§ **ABOUT THIS EXERCISE**
Give back exactly the lines of the material below, starting with the line with "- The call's" and going on through the line with "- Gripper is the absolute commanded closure".

/---

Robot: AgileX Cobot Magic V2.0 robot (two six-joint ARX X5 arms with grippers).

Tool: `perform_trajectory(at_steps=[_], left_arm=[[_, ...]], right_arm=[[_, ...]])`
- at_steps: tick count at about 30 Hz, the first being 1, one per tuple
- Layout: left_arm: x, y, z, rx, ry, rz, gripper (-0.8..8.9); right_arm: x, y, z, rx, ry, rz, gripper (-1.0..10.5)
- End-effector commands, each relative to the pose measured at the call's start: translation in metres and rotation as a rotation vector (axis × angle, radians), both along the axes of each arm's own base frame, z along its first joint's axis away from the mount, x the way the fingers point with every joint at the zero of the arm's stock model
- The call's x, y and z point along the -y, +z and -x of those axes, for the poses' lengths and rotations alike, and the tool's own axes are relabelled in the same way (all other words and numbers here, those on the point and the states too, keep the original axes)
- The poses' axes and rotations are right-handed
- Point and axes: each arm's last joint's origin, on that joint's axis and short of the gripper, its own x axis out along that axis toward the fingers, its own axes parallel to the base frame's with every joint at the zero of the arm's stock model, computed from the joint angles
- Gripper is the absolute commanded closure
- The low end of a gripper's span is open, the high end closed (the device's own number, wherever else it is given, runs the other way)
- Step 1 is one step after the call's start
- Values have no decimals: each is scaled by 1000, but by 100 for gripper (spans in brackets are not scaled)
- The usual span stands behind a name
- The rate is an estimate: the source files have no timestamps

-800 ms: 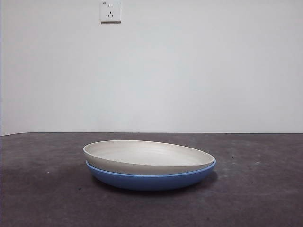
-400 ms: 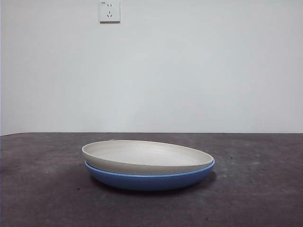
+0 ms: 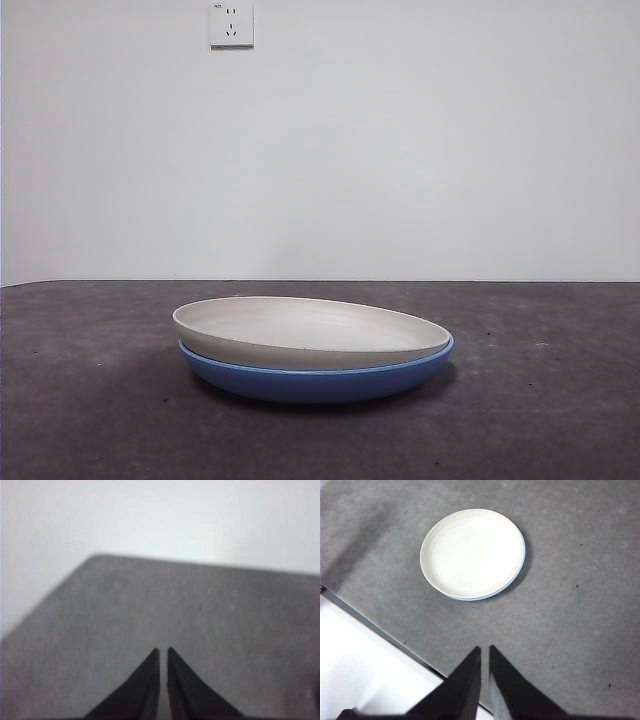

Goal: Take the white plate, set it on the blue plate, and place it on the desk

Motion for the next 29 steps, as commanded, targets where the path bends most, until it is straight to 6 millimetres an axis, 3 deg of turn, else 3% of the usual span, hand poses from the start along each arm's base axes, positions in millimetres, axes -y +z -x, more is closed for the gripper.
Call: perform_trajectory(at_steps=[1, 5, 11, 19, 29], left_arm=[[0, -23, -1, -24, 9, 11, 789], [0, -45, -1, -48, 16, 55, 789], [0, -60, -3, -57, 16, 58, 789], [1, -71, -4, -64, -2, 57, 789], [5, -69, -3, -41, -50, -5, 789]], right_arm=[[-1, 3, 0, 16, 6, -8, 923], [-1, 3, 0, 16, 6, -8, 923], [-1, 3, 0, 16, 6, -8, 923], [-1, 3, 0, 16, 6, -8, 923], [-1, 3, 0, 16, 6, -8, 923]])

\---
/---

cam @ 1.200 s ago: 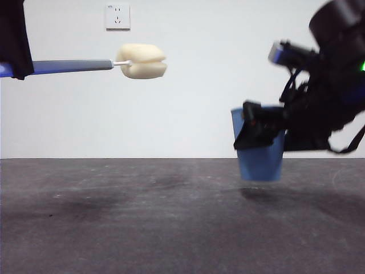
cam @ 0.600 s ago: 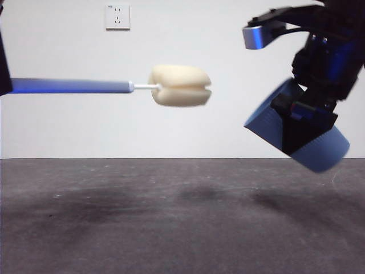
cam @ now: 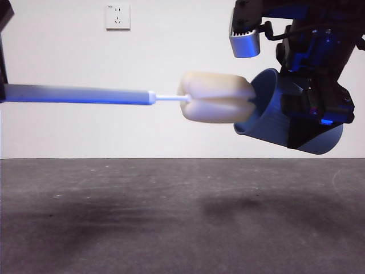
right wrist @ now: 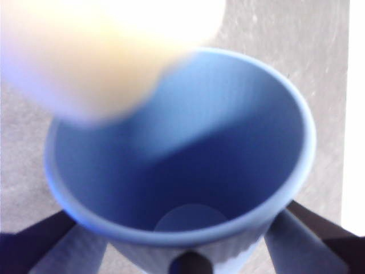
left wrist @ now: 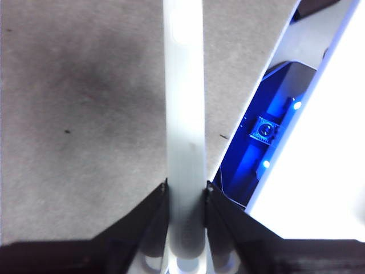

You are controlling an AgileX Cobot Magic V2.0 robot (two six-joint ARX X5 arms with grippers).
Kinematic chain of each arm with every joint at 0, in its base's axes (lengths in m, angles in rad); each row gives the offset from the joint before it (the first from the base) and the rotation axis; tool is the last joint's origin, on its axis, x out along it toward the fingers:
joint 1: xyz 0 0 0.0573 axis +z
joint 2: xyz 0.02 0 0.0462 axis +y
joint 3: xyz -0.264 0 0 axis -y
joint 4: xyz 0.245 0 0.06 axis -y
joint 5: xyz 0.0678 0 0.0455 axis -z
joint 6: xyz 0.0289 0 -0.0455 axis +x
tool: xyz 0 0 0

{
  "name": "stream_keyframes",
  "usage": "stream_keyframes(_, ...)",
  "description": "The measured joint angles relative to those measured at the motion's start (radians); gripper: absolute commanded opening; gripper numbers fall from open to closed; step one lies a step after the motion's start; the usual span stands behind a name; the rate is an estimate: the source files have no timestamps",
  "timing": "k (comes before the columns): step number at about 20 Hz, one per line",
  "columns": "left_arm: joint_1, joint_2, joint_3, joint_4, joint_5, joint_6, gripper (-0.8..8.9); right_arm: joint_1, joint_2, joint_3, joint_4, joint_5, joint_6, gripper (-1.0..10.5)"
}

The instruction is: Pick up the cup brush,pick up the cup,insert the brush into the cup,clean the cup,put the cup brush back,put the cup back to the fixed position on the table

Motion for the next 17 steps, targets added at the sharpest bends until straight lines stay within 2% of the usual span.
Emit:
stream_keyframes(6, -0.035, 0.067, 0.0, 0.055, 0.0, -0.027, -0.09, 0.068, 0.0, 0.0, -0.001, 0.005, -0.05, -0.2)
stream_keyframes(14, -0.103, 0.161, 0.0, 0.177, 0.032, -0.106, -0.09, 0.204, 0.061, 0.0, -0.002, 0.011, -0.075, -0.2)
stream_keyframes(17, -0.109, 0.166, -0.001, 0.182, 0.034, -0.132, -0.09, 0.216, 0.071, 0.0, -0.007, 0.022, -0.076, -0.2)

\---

§ **WRITTEN ANSWER**
- The call's x, y and z point along the -y, +z and -x of those axes, for the poses' lengths and rotations alike, and the tool's own axes are relabelled in the same way (all other words and numbers here, those on the point and the states too, keep the original axes)
- The poses' axes and rotations are right-handed
- Point and axes: each arm's last joint's origin, on that joint's axis and short of the gripper, its own x axis out along that axis toward the fingers, its own axes parallel to the base frame's with every joint at the zero of the arm's stock model, computed from the joint angles
- Gripper is the absolute commanded closure

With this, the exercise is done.